■ **What you have to do**: A faithful copy of every entry is the goal; keep the images out of it.

■ **Extracted data entries**:
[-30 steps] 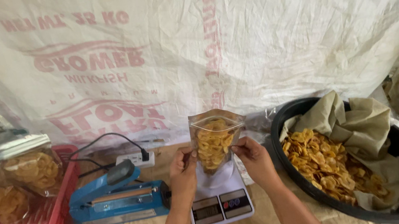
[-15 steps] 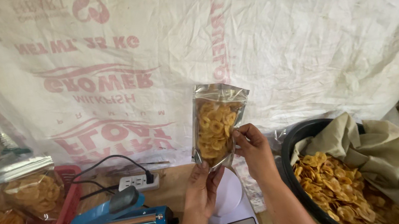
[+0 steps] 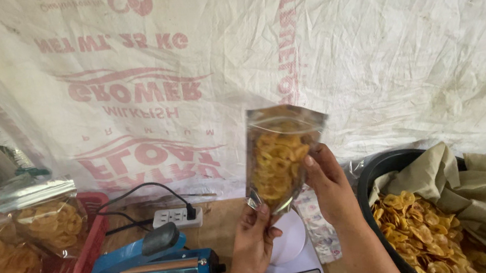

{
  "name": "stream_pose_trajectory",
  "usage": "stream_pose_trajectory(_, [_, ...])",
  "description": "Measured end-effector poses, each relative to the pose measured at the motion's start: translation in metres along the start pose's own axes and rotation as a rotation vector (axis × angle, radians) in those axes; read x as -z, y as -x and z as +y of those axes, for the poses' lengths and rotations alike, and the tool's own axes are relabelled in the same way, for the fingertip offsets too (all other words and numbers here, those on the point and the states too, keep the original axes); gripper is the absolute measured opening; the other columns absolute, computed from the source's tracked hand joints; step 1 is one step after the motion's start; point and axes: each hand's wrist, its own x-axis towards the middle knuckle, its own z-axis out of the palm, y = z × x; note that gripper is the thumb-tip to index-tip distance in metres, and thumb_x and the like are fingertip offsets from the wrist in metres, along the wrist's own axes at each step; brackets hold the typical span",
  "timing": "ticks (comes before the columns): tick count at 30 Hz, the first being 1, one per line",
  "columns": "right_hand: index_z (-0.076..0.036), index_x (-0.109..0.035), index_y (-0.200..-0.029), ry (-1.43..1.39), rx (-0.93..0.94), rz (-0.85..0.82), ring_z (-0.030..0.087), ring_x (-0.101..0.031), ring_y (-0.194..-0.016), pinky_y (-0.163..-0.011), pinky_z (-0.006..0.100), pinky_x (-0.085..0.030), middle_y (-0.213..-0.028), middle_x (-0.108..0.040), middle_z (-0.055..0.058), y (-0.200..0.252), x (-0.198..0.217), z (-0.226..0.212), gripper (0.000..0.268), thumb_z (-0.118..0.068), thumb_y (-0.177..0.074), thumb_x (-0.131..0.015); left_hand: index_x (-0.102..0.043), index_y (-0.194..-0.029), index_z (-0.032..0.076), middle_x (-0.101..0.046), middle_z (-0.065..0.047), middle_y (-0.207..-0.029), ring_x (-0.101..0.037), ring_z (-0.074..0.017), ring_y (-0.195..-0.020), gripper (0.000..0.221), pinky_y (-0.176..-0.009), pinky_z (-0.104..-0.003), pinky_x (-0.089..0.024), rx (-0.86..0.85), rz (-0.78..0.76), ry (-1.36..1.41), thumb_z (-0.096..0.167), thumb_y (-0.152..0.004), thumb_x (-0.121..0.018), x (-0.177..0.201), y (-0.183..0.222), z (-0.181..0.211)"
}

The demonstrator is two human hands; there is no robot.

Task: The person fills a clear plastic bag with chips from a bowl by hand, weighs the bag on a digital scale, and then handles a silver foil bag, placing it on the scale to check its weight.

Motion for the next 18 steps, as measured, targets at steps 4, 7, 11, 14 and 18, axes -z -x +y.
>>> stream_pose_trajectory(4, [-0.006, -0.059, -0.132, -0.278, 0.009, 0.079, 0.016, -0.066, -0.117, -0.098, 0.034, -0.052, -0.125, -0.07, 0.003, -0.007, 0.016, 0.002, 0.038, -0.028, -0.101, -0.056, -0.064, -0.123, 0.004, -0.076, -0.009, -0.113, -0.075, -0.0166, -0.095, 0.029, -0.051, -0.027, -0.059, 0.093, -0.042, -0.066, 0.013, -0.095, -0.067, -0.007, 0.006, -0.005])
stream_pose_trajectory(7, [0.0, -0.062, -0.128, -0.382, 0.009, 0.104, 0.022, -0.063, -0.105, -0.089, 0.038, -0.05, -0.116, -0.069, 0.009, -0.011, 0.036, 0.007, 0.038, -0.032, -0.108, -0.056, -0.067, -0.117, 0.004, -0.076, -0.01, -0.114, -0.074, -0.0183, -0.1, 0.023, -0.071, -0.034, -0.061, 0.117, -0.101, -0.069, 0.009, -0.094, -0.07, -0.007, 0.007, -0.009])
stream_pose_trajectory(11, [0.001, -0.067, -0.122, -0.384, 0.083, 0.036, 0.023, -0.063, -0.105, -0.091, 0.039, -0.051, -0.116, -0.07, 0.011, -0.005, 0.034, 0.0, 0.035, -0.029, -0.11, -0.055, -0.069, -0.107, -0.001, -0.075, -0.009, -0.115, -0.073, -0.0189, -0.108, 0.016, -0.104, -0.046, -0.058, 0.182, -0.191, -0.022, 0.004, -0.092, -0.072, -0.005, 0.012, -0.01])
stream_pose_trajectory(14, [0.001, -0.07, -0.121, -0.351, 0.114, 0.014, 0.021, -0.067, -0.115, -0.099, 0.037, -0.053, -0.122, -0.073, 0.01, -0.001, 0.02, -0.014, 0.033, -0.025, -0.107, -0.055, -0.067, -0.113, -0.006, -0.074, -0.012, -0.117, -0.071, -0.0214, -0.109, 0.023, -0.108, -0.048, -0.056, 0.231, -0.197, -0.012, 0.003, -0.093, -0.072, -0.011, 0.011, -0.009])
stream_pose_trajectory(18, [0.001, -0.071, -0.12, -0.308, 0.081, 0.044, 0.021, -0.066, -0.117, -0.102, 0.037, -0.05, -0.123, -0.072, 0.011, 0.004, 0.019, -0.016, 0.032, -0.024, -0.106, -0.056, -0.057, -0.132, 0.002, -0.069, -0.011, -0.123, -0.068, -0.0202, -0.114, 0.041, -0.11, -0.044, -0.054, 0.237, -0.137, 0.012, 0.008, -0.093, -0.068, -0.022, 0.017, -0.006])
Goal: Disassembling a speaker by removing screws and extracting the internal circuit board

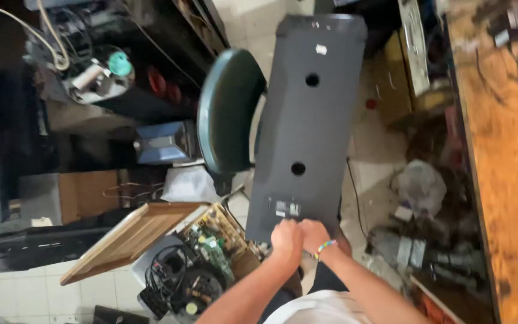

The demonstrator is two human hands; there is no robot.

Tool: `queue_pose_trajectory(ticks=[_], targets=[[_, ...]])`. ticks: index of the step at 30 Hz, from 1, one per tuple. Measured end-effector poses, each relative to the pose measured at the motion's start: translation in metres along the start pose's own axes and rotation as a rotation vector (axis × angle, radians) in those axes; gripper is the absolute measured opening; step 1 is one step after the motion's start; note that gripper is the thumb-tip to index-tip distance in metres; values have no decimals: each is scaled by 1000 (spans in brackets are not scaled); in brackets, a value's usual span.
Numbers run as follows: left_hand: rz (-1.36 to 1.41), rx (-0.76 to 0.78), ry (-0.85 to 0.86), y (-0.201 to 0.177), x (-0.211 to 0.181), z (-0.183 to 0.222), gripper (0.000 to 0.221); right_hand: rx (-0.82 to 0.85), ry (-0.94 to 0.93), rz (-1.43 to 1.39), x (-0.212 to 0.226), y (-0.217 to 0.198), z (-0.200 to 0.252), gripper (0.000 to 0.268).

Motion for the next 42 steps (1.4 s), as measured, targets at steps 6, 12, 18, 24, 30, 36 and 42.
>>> queue_pose_trajectory(ticks=[6, 12, 18, 24, 30, 36, 42], targets=[[57, -225, 2, 11, -20, -17, 23, -61, 269, -74, 19, -36, 31, 28], [109, -440, -77, 27, -34, -27, 22, -166, 146, 10, 36, -36, 30, 17], [-87, -810, -129, -35, -19, 40, 19, -230, 71, 46, 51, -60, 30, 13], [-45, -535, -161, -11, -19, -3, 19, -308, 3, 63, 69, -90, 31, 12], [-17, -448, -1, 11, -12, 5, 22, -430, 24, 55, 62, -86, 39, 8], [-93, -586, -17, -6, -2, 35, 18, -611, 3, 78, 54, -56, 50, 10], [-7, -326, 95, -30, 24, 47, 21, -637, -8, 72, 59, -58, 50, 17]])
Point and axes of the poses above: each hand's wrist, its own z-axis away from the middle knuckle, its own y-axis out of the palm, x = y × z, the point moved 10 cm from there along -z, towards the middle knuckle, and after that the axes turned 4 degrees about -y, right-handed, at the moved point
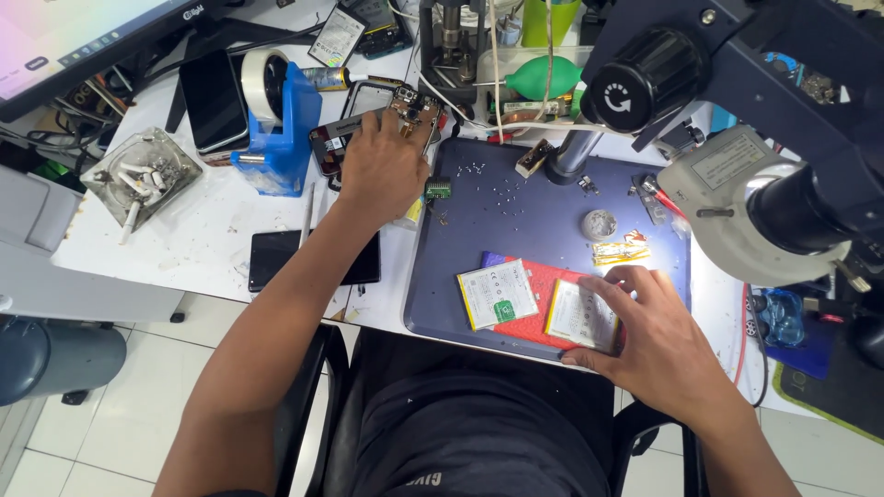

■ **Exercise output**:
[-30 steps] 
[-15 steps] 
[+0 steps] 

{
  "name": "stream_pose_trajectory",
  "usage": "stream_pose_trajectory(_, [_, ...])",
  "description": "Measured end-effector poses, each relative to the pose measured at the motion's start: translation in metres along the start pose's own axes and rotation as a rotation vector (axis × angle, radians) in those axes; read x as -z, y as -x and z as +y of those axes, for the poses' lengths and rotations alike, and the tool's own axes are relabelled in the same way, for the fingertip offsets too (all other words and numbers here, those on the point and the states too, keep the original axes); gripper is the absolute measured opening; the other columns absolute, computed from the source's tracked hand joints; step 1 is one step after the motion's start; point and axes: each hand's wrist, its own x-axis towards the middle knuckle, its own z-axis out of the palm, y = z × x; note that gripper is the thumb-tip to index-tip distance in metres, and thumb_x and the like are fingertip offsets from the wrist in metres, along the wrist's own axes at each step; brackets hold the typical span",
  "timing": "ticks (comes before the columns): tick count at 30 Hz, the first being 1, one per line",
  "columns": "right_hand: index_z (-0.076..0.036), index_x (-0.109..0.035), index_y (-0.200..-0.029), ry (-1.43..1.39), rx (-0.93..0.94), rz (-0.85..0.82), ring_z (-0.030..0.087), ring_x (-0.101..0.031), ring_y (-0.194..-0.016), pinky_y (-0.163..-0.011), pinky_z (-0.006..0.100), pinky_x (-0.085..0.030), middle_y (-0.213..-0.028), middle_x (-0.108..0.040), middle_z (-0.055..0.058), y (-0.200..0.252), x (-0.198..0.217), z (-0.226..0.212), gripper (0.000..0.268), thumb_z (-0.118..0.068), thumb_y (-0.177..0.074), thumb_x (-0.131..0.015); left_hand: index_x (-0.102..0.043), index_y (-0.194..-0.029), index_z (-0.032..0.076), middle_x (-0.101..0.046), middle_z (-0.065..0.047), middle_y (-0.207..-0.029), ring_x (-0.101..0.037), ring_z (-0.074..0.017), ring_y (-0.195..-0.020), gripper (0.000..0.221), pinky_y (-0.176..-0.009), pinky_z (-0.104..-0.003), pinky_x (-0.089..0.024), rx (-0.86..0.85), rz (-0.78..0.76), ry (-1.36..1.41), thumb_z (-0.096..0.167), thumb_y (-0.152..0.004), thumb_x (-0.121..0.018), x (-0.177..0.201), y (-0.183..0.222), z (-0.181..0.211)"
}

The demonstrator is two human hands; there is no robot.

Task: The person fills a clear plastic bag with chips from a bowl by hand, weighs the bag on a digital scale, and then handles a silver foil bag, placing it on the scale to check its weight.

Motion for the next 18 steps, as measured, targets at steps 4, 7, 11, 14 and 18, axes -z -x +y.
>>> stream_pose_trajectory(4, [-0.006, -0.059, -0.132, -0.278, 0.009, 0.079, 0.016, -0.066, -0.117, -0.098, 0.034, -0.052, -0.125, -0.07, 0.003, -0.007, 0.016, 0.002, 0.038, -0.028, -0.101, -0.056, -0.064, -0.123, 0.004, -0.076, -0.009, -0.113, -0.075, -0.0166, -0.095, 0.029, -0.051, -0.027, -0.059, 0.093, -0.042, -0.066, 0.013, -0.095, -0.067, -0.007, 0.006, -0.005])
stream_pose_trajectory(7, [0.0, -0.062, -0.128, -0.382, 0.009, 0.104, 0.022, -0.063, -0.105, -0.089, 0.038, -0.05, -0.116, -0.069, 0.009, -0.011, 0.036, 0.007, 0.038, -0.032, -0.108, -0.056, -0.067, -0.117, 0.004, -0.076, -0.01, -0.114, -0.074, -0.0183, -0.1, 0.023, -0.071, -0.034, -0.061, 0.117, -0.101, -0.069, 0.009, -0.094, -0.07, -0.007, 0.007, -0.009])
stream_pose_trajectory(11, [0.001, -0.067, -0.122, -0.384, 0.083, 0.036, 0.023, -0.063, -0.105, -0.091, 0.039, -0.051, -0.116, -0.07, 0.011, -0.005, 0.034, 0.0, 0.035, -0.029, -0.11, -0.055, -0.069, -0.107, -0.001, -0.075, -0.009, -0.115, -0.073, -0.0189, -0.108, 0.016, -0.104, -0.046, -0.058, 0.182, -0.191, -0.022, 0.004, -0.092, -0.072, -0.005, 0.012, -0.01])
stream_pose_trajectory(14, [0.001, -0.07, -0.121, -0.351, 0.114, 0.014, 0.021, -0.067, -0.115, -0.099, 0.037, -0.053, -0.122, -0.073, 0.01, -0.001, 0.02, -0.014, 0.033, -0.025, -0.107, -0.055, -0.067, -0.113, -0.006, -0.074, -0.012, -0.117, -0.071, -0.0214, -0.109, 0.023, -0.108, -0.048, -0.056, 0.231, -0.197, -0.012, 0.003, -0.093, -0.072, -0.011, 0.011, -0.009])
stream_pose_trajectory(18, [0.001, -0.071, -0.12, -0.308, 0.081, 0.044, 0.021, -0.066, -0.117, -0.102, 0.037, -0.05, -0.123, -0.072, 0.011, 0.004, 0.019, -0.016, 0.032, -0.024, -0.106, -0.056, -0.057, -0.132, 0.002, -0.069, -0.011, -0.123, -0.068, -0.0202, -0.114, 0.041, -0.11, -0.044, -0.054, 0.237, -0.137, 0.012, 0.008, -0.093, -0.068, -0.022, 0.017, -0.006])
Goal: Disassembling a speaker by removing screws and extracting the internal circuit board


The demonstrator is two human hands; there is no robot.

Tool: `queue_pose_trajectory(ticks=[_], targets=[[_, ...]])`. ticks: index of the step at 30 Hz, from 1, one per tuple. Measured end-effector poses, each relative to the pose measured at the motion's start: translation in metres along the start pose's own axes and rotation as a rotation vector (axis × angle, radians) in those axes; gripper is the absolute measured opening; step 1 is one step after the motion's start; note that gripper is the thumb-tip to index-tip distance in metres; values have no decimals: each is scaled by 1000 (spans in brackets are not scaled); in brackets, a value's usual span.
Numbers run as follows: left_hand: rz (-1.36 to 1.41), rx (-0.76 to 0.78), ry (-0.85 to 0.86), y (-0.201 to 0.177), x (-0.211 to 0.181), z (-0.183 to 0.222), gripper (0.000 to 0.221); right_hand: rx (-0.82 to 0.85), ry (-0.94 to 0.93), rz (-1.43 to 1.39), x (-0.212 to 0.226), y (-0.217 to 0.198), z (-0.200 to 0.252), gripper (0.000 to 0.268).

Motion for the next 42 steps (1.4 s), as measured, targets at steps 6, 12, 18, 24, 30, 36 and 42.
>>> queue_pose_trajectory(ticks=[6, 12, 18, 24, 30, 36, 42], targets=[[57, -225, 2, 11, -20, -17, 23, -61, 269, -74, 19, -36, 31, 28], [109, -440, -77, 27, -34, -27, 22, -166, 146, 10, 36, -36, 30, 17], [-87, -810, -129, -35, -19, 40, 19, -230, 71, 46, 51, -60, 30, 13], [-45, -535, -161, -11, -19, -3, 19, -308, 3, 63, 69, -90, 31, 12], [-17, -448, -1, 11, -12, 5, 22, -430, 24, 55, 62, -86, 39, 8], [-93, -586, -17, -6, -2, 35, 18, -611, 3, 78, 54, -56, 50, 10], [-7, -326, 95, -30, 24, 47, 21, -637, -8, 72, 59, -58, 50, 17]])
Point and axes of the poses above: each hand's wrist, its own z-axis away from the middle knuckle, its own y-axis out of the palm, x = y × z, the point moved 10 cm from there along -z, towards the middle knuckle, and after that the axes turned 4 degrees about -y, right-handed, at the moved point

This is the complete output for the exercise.